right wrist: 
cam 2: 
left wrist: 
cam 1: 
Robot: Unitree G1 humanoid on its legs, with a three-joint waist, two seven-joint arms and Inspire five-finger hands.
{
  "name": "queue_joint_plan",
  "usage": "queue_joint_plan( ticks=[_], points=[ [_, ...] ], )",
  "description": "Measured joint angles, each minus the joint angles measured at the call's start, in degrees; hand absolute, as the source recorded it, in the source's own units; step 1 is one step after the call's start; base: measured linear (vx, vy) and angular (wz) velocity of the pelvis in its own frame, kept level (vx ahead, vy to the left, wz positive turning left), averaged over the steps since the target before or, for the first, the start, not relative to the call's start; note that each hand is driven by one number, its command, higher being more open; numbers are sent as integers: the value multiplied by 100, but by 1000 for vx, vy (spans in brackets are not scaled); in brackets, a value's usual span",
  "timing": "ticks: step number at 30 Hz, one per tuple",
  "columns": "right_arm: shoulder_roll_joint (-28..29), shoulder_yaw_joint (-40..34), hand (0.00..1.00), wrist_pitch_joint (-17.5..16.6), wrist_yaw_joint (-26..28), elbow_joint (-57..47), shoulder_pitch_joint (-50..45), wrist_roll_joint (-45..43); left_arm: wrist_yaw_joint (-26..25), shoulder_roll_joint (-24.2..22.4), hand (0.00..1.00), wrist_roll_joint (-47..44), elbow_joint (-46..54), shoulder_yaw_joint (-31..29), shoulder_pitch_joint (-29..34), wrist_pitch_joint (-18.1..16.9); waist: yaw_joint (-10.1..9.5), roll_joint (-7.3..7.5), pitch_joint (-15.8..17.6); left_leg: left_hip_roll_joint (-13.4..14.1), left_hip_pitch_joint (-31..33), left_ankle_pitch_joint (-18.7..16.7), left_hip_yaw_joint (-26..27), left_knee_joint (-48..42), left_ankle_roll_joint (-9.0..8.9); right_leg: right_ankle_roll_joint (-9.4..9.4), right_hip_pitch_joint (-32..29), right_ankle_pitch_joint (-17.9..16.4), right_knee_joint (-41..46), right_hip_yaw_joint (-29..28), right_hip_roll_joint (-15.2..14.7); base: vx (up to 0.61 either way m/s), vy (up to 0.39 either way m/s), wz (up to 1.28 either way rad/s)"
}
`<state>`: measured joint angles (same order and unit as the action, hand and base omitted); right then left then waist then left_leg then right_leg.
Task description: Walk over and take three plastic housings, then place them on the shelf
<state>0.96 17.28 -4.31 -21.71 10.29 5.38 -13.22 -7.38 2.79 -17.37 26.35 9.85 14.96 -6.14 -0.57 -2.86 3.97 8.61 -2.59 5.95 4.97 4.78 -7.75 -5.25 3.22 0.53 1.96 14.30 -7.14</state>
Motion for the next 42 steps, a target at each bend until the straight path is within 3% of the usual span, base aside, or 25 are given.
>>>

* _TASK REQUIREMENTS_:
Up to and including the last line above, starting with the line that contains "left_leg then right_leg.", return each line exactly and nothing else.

* _TASK OUTPUT_:
`<state>`: measured joint angles (same order and unit as the action, hand and base omitted); right then left then waist then left_leg then right_leg.
Task description: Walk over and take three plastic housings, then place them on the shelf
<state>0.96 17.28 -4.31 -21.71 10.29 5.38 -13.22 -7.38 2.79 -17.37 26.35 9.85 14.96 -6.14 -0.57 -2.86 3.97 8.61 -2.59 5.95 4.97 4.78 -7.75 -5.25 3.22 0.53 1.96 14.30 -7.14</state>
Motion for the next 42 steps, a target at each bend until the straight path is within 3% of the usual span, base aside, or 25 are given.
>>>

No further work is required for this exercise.